Please repeat exactly the lines below from the one containing "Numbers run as" down to the one containing "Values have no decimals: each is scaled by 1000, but", both included, and nothing else.

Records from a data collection
Segment Open
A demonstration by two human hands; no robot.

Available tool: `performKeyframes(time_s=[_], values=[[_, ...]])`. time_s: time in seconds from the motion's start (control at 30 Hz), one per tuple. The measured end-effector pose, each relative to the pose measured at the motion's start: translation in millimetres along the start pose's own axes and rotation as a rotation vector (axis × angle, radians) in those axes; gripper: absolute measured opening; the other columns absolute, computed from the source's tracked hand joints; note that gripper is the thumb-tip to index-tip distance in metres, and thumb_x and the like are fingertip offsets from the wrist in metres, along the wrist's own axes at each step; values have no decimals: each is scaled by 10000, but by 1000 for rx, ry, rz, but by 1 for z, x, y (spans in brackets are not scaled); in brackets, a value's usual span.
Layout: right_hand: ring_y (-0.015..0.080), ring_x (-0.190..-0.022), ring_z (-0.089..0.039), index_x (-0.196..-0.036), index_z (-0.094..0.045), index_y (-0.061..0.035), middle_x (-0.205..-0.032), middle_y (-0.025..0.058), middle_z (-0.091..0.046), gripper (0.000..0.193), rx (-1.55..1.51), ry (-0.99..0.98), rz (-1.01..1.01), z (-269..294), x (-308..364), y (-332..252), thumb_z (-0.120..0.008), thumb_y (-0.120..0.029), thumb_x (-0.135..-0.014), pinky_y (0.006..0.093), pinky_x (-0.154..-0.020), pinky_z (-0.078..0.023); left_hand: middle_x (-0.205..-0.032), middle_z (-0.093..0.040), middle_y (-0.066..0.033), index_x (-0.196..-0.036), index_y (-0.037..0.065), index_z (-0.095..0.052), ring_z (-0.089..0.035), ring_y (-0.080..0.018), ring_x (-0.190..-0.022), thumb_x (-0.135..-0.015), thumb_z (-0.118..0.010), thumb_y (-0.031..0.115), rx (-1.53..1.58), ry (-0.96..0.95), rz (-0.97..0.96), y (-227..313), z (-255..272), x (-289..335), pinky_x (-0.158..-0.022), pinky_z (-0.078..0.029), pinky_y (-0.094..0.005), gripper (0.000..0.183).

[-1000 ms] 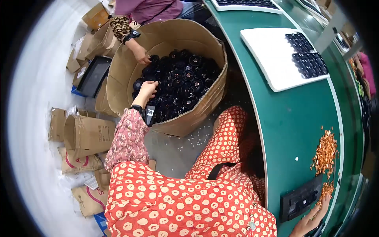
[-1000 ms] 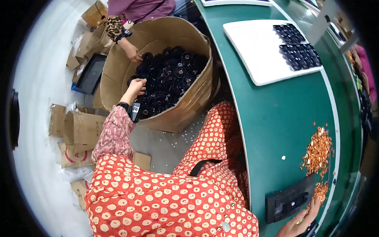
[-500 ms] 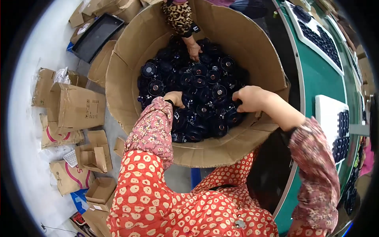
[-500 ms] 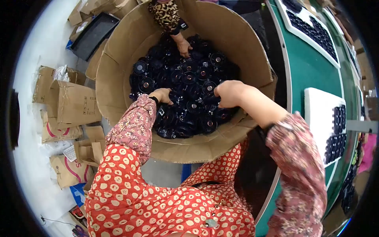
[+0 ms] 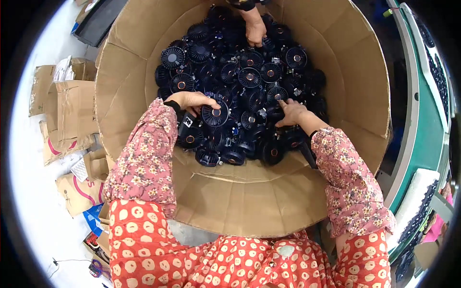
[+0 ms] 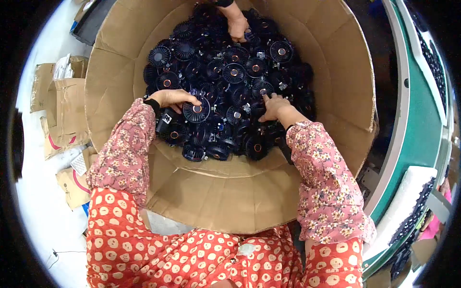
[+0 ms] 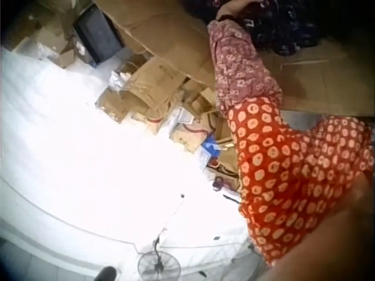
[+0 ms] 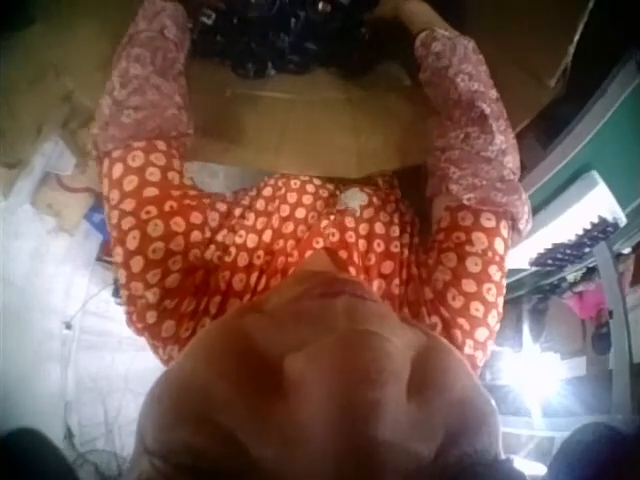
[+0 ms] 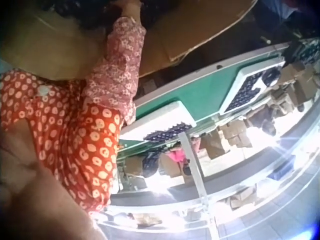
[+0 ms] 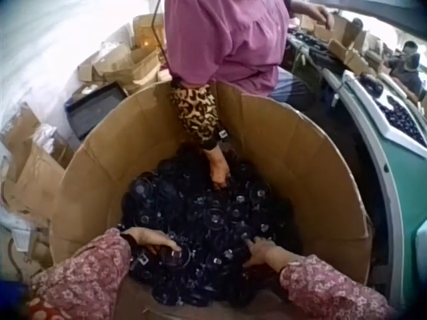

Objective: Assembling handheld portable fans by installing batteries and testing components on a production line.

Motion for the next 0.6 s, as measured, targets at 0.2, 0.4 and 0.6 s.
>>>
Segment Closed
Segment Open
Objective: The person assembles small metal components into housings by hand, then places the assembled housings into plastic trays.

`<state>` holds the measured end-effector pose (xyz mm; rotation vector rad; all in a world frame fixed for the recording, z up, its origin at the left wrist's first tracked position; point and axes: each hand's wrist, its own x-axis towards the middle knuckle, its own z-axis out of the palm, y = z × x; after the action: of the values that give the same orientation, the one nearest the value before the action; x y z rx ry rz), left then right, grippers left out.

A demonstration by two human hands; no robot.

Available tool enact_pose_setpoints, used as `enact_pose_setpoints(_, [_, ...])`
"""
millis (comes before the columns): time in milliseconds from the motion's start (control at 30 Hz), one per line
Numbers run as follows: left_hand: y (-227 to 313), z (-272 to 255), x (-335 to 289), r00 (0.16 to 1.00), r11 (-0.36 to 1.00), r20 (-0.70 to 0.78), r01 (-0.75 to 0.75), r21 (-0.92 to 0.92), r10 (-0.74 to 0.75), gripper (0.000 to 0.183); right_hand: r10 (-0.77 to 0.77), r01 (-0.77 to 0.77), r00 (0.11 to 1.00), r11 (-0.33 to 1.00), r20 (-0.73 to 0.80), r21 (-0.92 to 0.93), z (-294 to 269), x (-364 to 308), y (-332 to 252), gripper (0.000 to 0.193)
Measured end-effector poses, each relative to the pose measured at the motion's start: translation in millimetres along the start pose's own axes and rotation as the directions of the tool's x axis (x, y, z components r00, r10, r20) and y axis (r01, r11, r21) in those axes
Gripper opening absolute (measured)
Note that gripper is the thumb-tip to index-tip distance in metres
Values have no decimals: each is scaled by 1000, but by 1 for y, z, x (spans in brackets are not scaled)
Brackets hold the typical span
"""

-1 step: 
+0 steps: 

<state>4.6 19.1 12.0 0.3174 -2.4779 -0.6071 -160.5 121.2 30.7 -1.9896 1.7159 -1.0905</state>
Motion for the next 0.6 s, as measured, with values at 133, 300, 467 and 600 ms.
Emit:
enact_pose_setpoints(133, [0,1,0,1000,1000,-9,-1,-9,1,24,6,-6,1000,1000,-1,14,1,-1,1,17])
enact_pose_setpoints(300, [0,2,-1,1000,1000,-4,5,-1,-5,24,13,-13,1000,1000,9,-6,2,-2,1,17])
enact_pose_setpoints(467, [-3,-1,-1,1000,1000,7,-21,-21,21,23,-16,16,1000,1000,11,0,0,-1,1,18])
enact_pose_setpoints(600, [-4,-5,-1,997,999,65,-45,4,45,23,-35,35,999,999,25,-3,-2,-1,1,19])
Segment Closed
Finished task =>
Numbers run as follows: left_hand: y (-227 to 313), z (-272 to 255), x (-335 to 289), r00 (0.16 to 1.00), r11 (-0.36 to 1.00), r20 (-0.70 to 0.78), r01 (-0.75 to 0.75), r21 (-0.92 to 0.92), r10 (-0.74 to 0.75), gripper (0.000 to 0.183); right_hand: r10 (-0.77 to 0.77), r01 (-0.77 to 0.77), r00 (0.11 to 1.00), r11 (-0.33 to 1.00), r20 (-0.73 to 0.80), r21 (-0.92 to 0.93), z (-294 to 269), x (-364 to 308), y (-332 to 252), gripper (0.000 to 0.193)
Measured end-effector poses, each relative to the pose measured at the motion's start: translation in millimetres along the start pose's own axes and rotation as the directions of the tool's x axis (x, y, z components r00, r10, r20) and y axis (r01, r11, r21) in those axes
Gripper opening absolute (measured)
Note that gripper is the thumb-tip to index-tip distance in metres
Values have no decimals: each is scaled by 1000, but by 1 for y, z, x (spans in brackets are not scaled)

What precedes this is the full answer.